# Good place to fish from the bank in okal or walton



## pikfiredawg (Mar 5, 2012)

Still working on the boat and the kids are dying to go fishing. Whats a good lake to fish from the bank? Is lake cassidy in defuniak good?


----------



## FishWalton (Jul 22, 2010)

*bank fishin*

There is really no place to fish from the bank at Lake Cassidy. I suppose you could wade around the edge from the public boat launch area, but it will probably be busy on weekends. A better place is Juniper Lake north of DeFuniak. Good areas to fish around the dam area and there is a public fishing dock at Cat Island. Both areas have restrooms. If you fish the dam area the west bank is the best. Don't expect to set the woods on fire with 'catching', but it's a good place for bank fishing. When the water gets a little warmer crappie do spawn on the north side of Cat Island and a little later bream will be bedding along the shore near the dam. 
The lake in center of DeFuniak can be bank fished. There are two docks that can be used as well. But again, don't look to load the cooler. Of the two I would hit Juniper.
The lakes by the college in Crestview is all bank fishing, but I don't know anything about what's there or where to fish. It seems a year or two ago the city was doing some work on the ponds and they were closed, but that may be finished by now. I would call city hall and inquire about the fishing.
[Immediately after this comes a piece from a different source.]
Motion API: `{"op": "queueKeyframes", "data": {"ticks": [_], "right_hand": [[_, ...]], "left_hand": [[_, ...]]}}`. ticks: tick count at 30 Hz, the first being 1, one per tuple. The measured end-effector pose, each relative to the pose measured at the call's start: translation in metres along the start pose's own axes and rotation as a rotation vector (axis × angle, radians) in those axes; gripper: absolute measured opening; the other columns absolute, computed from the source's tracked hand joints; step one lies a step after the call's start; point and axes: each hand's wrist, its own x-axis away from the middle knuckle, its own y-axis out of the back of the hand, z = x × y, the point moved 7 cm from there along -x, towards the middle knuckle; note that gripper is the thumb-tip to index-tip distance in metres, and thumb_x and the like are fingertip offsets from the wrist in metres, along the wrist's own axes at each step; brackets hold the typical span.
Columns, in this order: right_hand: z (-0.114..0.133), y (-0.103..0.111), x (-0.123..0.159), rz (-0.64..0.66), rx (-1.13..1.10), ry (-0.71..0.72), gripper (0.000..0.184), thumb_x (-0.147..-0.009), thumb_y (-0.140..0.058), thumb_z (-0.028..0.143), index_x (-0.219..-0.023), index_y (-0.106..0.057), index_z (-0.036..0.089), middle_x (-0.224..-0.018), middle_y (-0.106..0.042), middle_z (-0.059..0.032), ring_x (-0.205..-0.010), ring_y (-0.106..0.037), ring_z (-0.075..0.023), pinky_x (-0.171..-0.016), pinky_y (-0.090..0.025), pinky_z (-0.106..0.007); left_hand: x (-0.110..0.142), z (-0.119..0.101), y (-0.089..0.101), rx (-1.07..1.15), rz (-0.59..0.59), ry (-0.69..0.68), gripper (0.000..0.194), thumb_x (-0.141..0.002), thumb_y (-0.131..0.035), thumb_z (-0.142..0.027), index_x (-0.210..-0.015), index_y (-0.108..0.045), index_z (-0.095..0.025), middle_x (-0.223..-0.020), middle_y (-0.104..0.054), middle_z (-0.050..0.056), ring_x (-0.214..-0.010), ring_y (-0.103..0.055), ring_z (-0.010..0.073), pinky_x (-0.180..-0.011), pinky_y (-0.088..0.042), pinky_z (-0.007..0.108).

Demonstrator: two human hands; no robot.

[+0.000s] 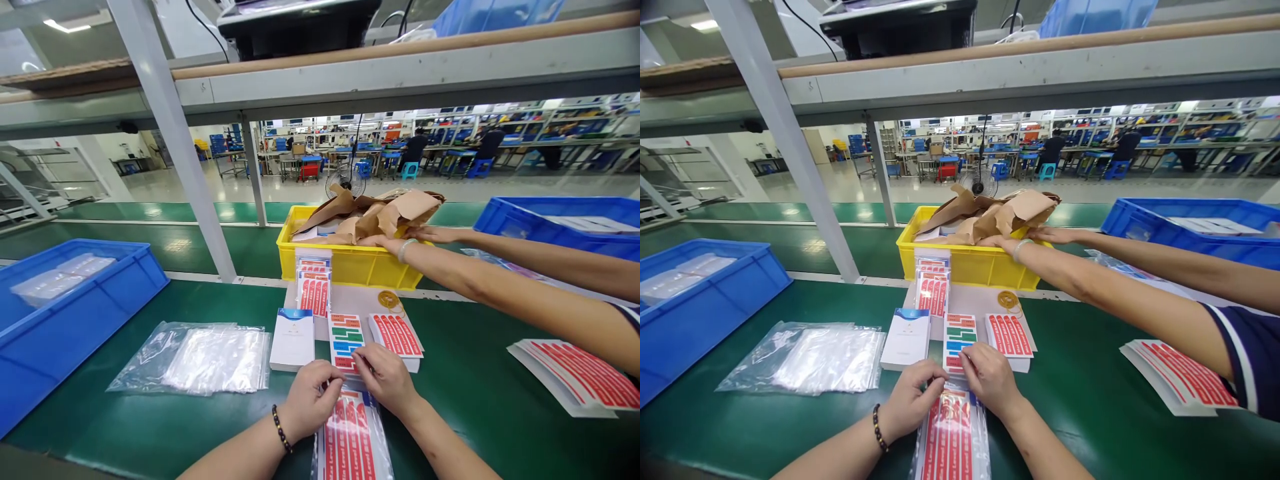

There are a lot of ducks there people feed so you may have to run them off to fish. 
If you want salt water fishing the hwy 331 causeway across the bay has miles of banks fishing. The little bridge is probably the best area, but be careful walking on the rocks. 
Hope this helps.


----------



## wvskeeter (Mar 26, 2014)

You can also fish Lake Stanley off of Shoemaker Dr. There are bathrooms, a playground and a public fishing dock. I've had some success with my kids there from the boat. There are also HP restrictions for that Lake so if you time it right you can have a relaxing day with worrying about jet skis.


----------